PROBLEM:
Copy each line of the data below with the word "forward".

Start of DATA EXCERPTS

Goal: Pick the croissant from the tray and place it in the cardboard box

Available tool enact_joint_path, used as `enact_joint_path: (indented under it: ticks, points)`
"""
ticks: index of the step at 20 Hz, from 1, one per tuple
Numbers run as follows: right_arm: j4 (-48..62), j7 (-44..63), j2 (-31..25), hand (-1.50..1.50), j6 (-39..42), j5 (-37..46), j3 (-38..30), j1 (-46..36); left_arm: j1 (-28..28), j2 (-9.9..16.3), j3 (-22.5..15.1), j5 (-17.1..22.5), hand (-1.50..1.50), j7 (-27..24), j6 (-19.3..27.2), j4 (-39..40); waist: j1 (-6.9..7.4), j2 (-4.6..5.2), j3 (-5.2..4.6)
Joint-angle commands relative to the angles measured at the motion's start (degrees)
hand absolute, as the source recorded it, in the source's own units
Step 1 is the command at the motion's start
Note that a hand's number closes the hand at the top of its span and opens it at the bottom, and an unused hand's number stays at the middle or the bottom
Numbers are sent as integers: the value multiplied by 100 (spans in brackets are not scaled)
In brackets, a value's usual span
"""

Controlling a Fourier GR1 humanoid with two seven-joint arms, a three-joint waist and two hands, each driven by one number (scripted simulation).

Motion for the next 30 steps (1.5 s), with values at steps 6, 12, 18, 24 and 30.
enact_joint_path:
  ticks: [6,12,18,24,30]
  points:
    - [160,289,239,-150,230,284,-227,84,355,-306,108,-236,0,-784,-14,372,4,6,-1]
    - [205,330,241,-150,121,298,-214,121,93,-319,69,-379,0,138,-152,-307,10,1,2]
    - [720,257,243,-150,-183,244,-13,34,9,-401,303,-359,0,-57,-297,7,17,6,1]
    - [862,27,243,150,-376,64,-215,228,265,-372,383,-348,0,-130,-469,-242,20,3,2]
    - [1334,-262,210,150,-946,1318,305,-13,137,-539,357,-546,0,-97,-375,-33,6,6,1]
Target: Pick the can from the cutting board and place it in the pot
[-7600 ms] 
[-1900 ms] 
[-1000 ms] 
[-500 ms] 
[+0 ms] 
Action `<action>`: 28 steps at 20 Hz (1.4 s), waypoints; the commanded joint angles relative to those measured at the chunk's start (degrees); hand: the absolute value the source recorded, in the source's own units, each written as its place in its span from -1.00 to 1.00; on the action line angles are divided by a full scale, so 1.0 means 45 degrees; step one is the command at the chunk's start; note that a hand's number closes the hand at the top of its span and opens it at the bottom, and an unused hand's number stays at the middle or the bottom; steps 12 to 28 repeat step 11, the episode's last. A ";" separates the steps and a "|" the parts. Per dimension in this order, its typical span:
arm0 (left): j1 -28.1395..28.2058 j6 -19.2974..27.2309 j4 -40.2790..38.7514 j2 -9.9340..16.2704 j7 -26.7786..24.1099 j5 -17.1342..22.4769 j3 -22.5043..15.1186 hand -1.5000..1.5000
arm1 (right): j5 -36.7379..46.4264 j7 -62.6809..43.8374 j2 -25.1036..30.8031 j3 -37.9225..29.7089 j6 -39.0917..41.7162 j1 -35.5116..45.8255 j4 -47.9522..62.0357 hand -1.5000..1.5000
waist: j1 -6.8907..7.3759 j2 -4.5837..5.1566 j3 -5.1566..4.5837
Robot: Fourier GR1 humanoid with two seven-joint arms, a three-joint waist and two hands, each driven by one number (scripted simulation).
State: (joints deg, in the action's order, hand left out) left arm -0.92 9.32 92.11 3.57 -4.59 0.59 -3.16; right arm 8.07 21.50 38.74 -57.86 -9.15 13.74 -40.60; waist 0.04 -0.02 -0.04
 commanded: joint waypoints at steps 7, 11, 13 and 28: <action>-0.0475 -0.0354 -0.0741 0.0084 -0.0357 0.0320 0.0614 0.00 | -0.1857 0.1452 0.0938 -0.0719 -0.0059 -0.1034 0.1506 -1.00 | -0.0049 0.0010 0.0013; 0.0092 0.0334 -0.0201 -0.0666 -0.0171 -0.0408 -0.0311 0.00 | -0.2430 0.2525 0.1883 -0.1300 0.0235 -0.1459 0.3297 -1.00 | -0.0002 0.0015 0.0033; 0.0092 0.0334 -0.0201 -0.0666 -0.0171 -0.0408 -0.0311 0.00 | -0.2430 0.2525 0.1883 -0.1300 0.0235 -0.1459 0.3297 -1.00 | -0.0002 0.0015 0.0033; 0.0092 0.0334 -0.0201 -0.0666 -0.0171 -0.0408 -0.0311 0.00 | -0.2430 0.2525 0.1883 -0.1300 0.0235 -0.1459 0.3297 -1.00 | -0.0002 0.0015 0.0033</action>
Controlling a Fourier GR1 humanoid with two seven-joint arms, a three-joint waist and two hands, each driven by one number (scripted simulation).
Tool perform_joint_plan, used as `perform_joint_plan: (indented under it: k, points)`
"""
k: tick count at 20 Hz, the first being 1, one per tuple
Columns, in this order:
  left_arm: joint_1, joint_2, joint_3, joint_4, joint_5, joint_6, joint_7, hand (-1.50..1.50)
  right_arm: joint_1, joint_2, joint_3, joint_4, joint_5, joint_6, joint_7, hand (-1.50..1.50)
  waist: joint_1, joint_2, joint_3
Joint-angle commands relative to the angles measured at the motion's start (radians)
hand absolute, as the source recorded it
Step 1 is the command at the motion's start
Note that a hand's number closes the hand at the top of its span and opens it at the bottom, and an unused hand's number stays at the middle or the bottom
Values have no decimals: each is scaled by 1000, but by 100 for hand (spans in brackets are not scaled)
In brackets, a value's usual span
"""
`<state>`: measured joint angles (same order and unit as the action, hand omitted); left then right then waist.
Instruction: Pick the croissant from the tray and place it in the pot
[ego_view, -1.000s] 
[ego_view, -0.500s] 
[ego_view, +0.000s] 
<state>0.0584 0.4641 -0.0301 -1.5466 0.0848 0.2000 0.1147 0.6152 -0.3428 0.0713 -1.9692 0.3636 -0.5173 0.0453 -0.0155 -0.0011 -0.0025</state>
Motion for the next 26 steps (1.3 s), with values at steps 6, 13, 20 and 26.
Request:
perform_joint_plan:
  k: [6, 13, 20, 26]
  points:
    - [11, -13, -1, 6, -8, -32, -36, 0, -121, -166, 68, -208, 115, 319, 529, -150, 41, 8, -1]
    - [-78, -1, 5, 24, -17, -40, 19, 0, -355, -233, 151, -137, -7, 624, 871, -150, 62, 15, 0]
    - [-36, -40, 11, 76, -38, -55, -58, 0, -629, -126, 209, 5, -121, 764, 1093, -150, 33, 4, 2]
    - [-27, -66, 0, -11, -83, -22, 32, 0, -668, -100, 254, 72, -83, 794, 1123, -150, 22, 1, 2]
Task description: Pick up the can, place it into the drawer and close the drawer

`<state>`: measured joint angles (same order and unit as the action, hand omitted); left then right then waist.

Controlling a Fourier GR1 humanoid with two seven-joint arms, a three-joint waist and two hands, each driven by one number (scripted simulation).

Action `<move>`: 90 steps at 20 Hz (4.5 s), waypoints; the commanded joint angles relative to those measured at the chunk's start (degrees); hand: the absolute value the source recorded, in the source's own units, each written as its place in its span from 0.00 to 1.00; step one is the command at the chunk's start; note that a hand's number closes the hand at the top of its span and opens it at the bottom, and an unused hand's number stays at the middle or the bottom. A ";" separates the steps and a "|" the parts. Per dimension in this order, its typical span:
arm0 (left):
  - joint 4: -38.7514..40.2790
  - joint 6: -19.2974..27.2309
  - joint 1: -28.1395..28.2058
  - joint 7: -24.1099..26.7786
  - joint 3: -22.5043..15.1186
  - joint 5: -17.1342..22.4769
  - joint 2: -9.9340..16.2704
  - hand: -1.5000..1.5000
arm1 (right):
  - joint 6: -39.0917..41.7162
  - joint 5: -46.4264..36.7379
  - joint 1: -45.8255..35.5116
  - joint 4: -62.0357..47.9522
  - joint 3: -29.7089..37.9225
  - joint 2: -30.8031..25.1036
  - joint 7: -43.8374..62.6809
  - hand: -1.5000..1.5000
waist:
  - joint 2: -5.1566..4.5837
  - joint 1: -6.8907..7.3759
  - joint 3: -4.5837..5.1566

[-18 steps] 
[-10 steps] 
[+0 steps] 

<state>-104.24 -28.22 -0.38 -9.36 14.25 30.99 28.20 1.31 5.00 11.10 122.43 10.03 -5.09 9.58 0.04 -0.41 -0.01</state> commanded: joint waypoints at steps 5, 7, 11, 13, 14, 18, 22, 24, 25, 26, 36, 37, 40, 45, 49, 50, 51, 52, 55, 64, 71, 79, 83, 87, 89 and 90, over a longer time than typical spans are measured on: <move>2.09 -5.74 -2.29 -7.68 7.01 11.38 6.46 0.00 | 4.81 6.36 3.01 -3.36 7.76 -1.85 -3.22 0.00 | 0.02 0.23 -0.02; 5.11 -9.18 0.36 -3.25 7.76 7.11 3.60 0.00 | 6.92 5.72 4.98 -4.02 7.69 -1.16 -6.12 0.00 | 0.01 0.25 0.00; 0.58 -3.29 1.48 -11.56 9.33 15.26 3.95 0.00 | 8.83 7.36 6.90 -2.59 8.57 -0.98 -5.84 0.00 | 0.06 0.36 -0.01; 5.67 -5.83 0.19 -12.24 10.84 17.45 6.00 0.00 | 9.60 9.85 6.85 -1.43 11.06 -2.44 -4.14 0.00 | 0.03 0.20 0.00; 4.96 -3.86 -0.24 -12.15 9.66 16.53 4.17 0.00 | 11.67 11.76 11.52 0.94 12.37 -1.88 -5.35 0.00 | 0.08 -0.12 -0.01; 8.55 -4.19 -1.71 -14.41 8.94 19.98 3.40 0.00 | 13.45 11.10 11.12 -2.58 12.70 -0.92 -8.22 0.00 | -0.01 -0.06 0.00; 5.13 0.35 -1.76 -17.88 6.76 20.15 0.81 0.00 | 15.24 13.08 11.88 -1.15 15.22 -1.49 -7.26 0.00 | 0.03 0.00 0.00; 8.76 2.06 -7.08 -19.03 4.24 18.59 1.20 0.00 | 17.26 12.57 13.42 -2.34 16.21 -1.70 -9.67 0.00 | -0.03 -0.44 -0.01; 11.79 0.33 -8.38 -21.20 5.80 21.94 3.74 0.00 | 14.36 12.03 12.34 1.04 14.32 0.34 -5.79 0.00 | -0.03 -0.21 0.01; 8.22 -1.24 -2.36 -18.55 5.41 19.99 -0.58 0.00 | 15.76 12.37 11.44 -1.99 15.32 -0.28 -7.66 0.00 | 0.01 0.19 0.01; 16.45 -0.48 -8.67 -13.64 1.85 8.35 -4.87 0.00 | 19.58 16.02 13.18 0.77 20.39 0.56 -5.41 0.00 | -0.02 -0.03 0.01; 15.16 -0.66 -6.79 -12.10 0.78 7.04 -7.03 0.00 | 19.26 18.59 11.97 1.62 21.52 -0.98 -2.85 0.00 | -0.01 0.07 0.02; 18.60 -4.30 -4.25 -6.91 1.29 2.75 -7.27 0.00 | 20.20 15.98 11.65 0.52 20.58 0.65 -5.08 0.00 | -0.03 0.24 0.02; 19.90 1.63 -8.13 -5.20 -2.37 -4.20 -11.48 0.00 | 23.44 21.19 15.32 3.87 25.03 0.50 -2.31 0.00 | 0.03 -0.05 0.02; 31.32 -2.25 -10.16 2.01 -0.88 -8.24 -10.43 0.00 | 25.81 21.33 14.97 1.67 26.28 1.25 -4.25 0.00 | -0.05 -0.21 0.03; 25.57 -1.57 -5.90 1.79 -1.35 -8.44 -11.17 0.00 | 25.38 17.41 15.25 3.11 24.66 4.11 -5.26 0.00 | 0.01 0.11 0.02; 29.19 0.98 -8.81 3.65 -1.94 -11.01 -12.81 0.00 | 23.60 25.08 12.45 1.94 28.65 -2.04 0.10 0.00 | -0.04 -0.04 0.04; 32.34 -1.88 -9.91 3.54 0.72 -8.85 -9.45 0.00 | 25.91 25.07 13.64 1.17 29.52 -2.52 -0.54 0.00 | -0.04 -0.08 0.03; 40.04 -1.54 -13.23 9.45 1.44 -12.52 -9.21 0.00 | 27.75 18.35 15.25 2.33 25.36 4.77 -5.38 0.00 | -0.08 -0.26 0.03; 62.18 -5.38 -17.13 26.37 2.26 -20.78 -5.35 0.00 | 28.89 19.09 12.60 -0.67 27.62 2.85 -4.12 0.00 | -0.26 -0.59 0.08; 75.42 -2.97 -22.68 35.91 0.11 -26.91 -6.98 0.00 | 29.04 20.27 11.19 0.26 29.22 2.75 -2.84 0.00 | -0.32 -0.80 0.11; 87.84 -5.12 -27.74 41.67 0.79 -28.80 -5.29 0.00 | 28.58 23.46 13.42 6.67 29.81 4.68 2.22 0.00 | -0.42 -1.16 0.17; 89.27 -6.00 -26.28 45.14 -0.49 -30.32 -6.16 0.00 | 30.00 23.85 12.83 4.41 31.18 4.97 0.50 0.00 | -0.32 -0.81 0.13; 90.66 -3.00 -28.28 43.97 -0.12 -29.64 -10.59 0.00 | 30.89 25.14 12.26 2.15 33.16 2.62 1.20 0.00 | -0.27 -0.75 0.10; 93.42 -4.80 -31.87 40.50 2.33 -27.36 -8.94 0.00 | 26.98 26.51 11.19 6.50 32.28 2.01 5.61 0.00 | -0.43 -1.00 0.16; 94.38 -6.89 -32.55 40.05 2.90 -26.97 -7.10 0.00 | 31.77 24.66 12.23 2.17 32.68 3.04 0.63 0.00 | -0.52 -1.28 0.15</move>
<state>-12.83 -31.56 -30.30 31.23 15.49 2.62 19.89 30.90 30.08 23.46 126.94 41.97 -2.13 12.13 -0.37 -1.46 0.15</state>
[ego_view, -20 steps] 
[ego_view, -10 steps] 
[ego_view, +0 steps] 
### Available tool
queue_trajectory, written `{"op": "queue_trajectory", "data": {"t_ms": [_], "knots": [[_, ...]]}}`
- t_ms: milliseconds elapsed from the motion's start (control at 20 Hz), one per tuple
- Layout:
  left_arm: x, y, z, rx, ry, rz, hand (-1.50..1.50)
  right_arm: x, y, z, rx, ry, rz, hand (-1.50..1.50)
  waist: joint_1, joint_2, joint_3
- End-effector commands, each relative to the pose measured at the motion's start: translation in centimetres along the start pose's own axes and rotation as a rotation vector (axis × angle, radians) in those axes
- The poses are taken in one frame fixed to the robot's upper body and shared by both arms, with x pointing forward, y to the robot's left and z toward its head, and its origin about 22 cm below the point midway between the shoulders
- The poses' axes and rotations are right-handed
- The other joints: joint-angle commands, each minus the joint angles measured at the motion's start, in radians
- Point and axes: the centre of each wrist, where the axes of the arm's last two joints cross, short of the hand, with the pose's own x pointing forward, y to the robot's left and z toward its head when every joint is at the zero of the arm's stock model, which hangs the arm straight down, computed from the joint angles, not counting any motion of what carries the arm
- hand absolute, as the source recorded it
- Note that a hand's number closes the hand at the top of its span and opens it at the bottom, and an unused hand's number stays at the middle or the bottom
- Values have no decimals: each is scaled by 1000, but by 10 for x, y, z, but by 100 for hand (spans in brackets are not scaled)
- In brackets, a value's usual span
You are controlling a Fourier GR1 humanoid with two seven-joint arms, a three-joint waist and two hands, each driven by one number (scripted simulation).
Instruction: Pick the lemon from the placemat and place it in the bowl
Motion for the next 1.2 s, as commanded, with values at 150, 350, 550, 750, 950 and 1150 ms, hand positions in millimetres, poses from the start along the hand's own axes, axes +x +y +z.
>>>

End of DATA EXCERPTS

RESPONSE AREA:
- The poses are taken in one frame fixed to the robot's upper body and shared by both arms, with x pointing forward, y to the robot's left and z toward its head, and its origin about 22 cm below the point midway between the shoulders
- Point and axes: the centre of each wrist, where the axes of the arm's last two joints cross, short of the hand, with the pose's own x pointing forward, y to the robot's left and z toward its head when every joint is at the zero of the arm's stock model, which hangs the arm straight down, computed from the joint angles, not counting any motion of what carries the arm

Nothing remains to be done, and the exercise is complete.